─── Materials provided

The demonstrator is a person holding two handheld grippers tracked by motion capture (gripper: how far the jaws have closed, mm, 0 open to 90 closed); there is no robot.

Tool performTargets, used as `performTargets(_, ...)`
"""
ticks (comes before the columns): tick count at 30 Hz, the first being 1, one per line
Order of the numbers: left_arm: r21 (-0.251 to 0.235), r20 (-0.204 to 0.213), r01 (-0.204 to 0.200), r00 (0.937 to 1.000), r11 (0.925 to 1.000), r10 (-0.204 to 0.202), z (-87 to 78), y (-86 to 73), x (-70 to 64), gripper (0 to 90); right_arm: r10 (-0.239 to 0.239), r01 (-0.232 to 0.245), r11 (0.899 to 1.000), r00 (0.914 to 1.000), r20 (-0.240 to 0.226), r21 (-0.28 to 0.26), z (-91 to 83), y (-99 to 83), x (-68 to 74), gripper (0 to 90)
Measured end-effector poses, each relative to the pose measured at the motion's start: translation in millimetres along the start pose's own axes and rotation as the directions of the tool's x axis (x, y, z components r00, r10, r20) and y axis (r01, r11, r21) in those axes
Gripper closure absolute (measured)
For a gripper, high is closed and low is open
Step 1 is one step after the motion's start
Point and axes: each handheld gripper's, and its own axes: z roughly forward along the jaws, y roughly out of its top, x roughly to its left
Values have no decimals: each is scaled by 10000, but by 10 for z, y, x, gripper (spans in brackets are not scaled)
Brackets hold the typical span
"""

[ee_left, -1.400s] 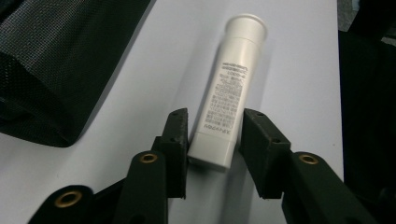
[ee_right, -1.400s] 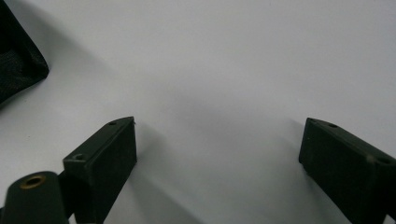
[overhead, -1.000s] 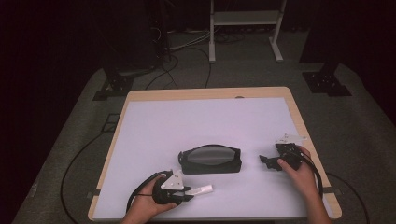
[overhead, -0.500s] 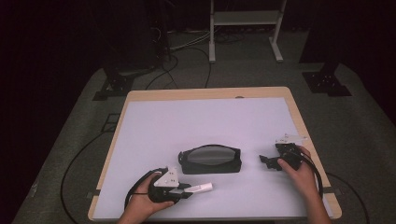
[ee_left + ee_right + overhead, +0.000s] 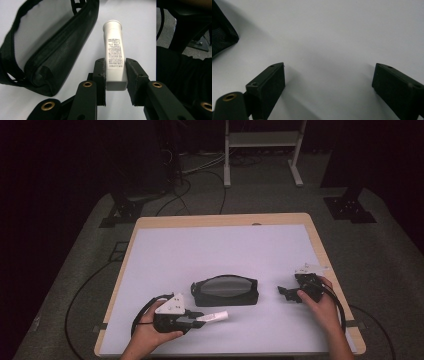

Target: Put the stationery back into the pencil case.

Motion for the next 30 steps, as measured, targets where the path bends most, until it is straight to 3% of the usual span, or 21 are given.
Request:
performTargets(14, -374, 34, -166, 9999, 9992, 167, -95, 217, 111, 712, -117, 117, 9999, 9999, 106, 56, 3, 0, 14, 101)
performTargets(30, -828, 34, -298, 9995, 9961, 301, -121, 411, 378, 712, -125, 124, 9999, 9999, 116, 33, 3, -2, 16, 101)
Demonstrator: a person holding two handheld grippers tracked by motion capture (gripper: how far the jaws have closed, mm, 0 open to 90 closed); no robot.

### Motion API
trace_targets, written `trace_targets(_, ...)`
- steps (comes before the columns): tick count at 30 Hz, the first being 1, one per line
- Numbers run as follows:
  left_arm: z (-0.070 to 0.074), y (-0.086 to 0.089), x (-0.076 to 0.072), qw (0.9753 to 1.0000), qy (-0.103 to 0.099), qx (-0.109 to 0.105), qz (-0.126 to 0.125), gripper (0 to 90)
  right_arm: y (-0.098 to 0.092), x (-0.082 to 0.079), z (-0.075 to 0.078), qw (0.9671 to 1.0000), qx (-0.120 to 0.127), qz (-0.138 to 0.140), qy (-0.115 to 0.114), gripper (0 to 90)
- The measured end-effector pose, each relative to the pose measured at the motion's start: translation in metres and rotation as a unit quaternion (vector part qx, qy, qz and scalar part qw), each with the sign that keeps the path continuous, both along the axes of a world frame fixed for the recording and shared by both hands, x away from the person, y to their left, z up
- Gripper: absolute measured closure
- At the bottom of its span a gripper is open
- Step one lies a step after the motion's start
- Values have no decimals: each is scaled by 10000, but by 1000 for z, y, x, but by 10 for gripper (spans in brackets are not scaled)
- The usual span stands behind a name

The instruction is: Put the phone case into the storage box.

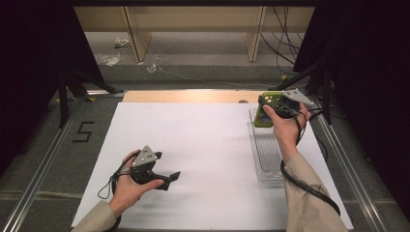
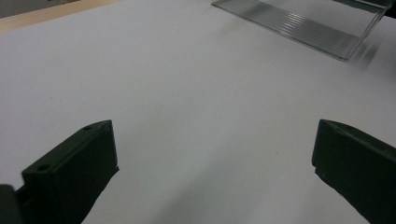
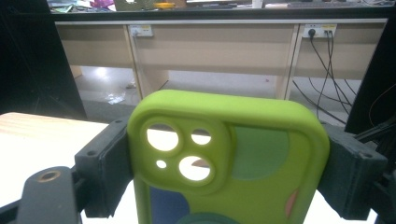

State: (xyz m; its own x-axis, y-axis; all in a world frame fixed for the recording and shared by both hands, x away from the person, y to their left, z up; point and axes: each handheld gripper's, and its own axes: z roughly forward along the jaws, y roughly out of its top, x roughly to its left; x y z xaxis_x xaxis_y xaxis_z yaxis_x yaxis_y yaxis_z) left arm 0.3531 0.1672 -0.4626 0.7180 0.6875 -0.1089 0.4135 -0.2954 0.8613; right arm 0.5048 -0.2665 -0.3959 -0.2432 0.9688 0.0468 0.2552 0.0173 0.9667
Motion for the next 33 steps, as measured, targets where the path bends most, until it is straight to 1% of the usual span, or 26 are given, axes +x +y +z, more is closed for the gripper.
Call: trace_targets(33, -1, 0, 0, 10000, 6, 6, -6, 0, -2, 10, -8, 9999, -19, -68, 126, 170)
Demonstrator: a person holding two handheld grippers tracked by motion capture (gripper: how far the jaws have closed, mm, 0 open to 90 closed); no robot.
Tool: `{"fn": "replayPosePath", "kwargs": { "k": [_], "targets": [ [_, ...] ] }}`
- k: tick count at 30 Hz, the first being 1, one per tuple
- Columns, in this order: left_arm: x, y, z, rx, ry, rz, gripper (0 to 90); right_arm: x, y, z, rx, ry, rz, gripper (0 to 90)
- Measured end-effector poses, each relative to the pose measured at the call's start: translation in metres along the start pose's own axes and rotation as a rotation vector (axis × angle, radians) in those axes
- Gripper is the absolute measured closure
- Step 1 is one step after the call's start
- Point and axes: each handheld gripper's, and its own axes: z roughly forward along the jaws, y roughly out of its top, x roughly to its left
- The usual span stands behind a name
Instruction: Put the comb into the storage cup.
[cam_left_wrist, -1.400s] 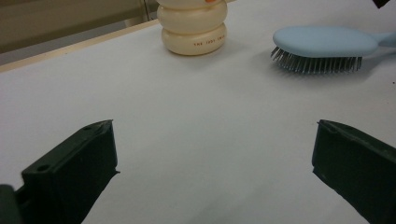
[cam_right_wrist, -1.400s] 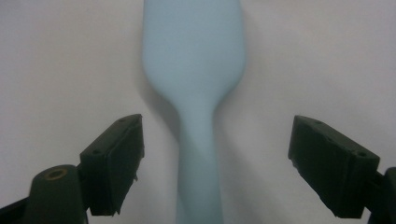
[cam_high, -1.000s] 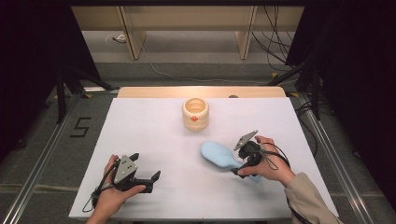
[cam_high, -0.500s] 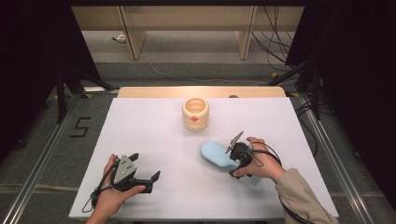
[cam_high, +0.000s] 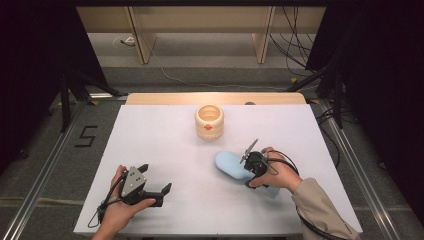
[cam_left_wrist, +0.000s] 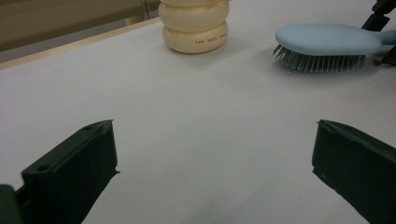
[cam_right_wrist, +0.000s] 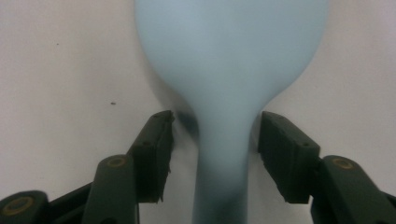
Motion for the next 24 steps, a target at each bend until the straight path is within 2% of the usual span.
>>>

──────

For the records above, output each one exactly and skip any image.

The demonstrator is a person holding two handheld grippers tracked by motion capture (gripper: how far the jaws have closed, mm, 0 open to 90 closed); there is no robot.

Tool performTargets, used as `performTargets(_, ...)`
"""
ticks (comes before the columns): tick count at 30 Hz, the first being 1, one per line
Order of the numbers: left_arm: r21 (-0.251 to 0.235), r20 (-0.204 to 0.213), r01 (-0.204 to 0.200), r00 (0.937 to 1.000), r11 (0.925 to 1.000), r10 (-0.204 to 0.202), z (-87 to 78), y (-86 to 73), x (-70 to 64), gripper (0 to 90); right_arm: r10 (-0.239 to 0.239), r01 (-0.232 to 0.245), r11 (0.899 to 1.000), r00 (0.914 to 1.000), r20 (-0.240 to 0.226), r21 (-0.28 to 0.26), z (-91 to 83), y (-99 to 83), x (-68 to 74), gripper (0 to 90)
Measured end-effector poses, each relative to the pose measured at the motion's start: translation in millimetres along the start pose's own axes and rotation as the directions of the tool's x axis (x, y, z components r00, r10, r20) and y axis (r01, r11, r21) in those axes
Gripper closure absolute (measured)
For a gripper, high is closed and low is open
Step 1 is one step after the motion's start
Point and axes: each handheld gripper's, and its own axes: z roughly forward along the jaws, y roughly out of its top, x roughly to its left
Values have no decimals: each is scaled by 10000, but by 10 for z, y, x, gripper (spans in brackets are not scaled)
Brackets hold the typical span
"""

[ee_left, -1.400s] 
[ee_right, -1.400s] 
[overhead, -1.000s] 
[overhead, -0.500s] 
[ee_left + ee_right + overhead, +0.000s] 

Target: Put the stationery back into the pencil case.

Motion for the next 30 steps, as measured, targets where the path bends most, until it is straight to 3% of the usual span, or 21 are given.
Request:
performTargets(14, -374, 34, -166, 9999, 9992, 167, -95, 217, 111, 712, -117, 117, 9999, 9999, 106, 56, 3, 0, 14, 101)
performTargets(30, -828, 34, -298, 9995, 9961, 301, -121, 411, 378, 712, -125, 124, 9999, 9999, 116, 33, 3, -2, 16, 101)
Demonstrator: a person holding two handheld grippers tracked by motion capture (gripper: how far the jaws have closed, mm, 0 open to 90 closed); no robot.

### Motion API
trace_targets, written `trace_targets(_, ...)`
- steps (comes before the columns): tick count at 30 Hz, the first being 1, one per line
- Numbers run as follows:
  left_arm: z (-0.070 to 0.074), y (-0.086 to 0.089), x (-0.076 to 0.072), qw (0.9753 to 1.0000), qy (-0.103 to 0.099), qx (-0.109 to 0.105), qz (-0.126 to 0.125), gripper (0 to 90)
  right_arm: y (-0.098 to 0.092), x (-0.082 to 0.079), z (-0.075 to 0.078), qw (0.9671 to 1.0000), qx (-0.120 to 0.127), qz (-0.138 to 0.140), qy (-0.115 to 0.114), gripper (0 to 90)
- The measured end-effector pose, each relative to the pose measured at the motion's start: translation in metres and rotation as a unit quaternion (vector part qx, qy, qz and scalar part qw), each with the sign that keeps the path continuous, both along the axes of a world frame fixed for the recording and shared by both hands, x away from the person, y to their left, z up
- Gripper: absolute measured closure
- At the bottom of its span a gripper is open
- Step one lies a step after the motion's start
- Values have no decimals: each is scaled by 10000, but by 1000 for z, y, x, but by 10 for gripper (spans in brackets are not scaled)
- The usual span stands behind a name

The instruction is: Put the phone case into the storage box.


State: (xyz m; its own x-axis, y-axis; all in a world frame fixed for the recording and shared by both hands, x away from the person, y to their left, z up; point and axes: each handheld gripper's, and its own axes: z roughly forward along the jaws, y roughly out of its top, x roughly to its left; x y z xaxis_x xaxis_y xaxis_z yaxis_x yaxis_y yaxis_z) left arm 0.3531 0.1672 -0.4626 0.7180 0.6875 -0.1089 0.4135 -0.2954 0.8613; right arm 0.5048 -0.2665 -0.3959 -0.2432 0.9688 0.0468 0.2552 0.0173 0.9667
Motion for the next 33 steps, as measured, targets where the path bends most, until it is straight to 1% of the usual span, or 26 are given, axes +x +y +z, more is closed for the gripper.
Call: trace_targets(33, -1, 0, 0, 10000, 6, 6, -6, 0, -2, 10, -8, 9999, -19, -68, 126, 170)
Demonstrator: a person holding two handheld grippers tracked by motion capture (gripper: how far the jaws have closed, mm, 0 open to 90 closed); no robot.
Tool: `{"fn": "replayPosePath", "kwargs": { "k": [_], "targets": [ [_, ...] ] }}`
- k: tick count at 30 Hz, the first being 1, one per tuple
- Columns, in this order: left_arm: x, y, z, rx, ry, rz, gripper (0 to 90); right_arm: x, y, z, rx, ry, rz, gripper (0 to 90)
- Measured end-effector poses, each relative to the pose measured at the call's start: translation in metres along the start pose's own axes and rotation as a rotation vector (axis × angle, radians) in those axes
- Gripper is the absolute measured closure
- Step 1 is one step after the call's start
- Point and axes: each handheld gripper's, and its own axes: z roughly forward along the jaws, y roughly out of its top, x roughly to its left
- The usual span stands behind a name
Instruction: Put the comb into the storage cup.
[cam_left_wrist, -1.400s] 
[cam_right_wrist, -1.400s] 
[cam_high, -1.000s] 
[cam_high, -0.500s] 
[cam_high, +0.000s] 
[cam_left_wrist, +0.000s] 
[cam_right_wrist, +0.000s] 
Motion for the next 24 steps, a target at each bend until the straight path is within 2% of the usual span.
>>>

Nothing more remains to be added to this answer.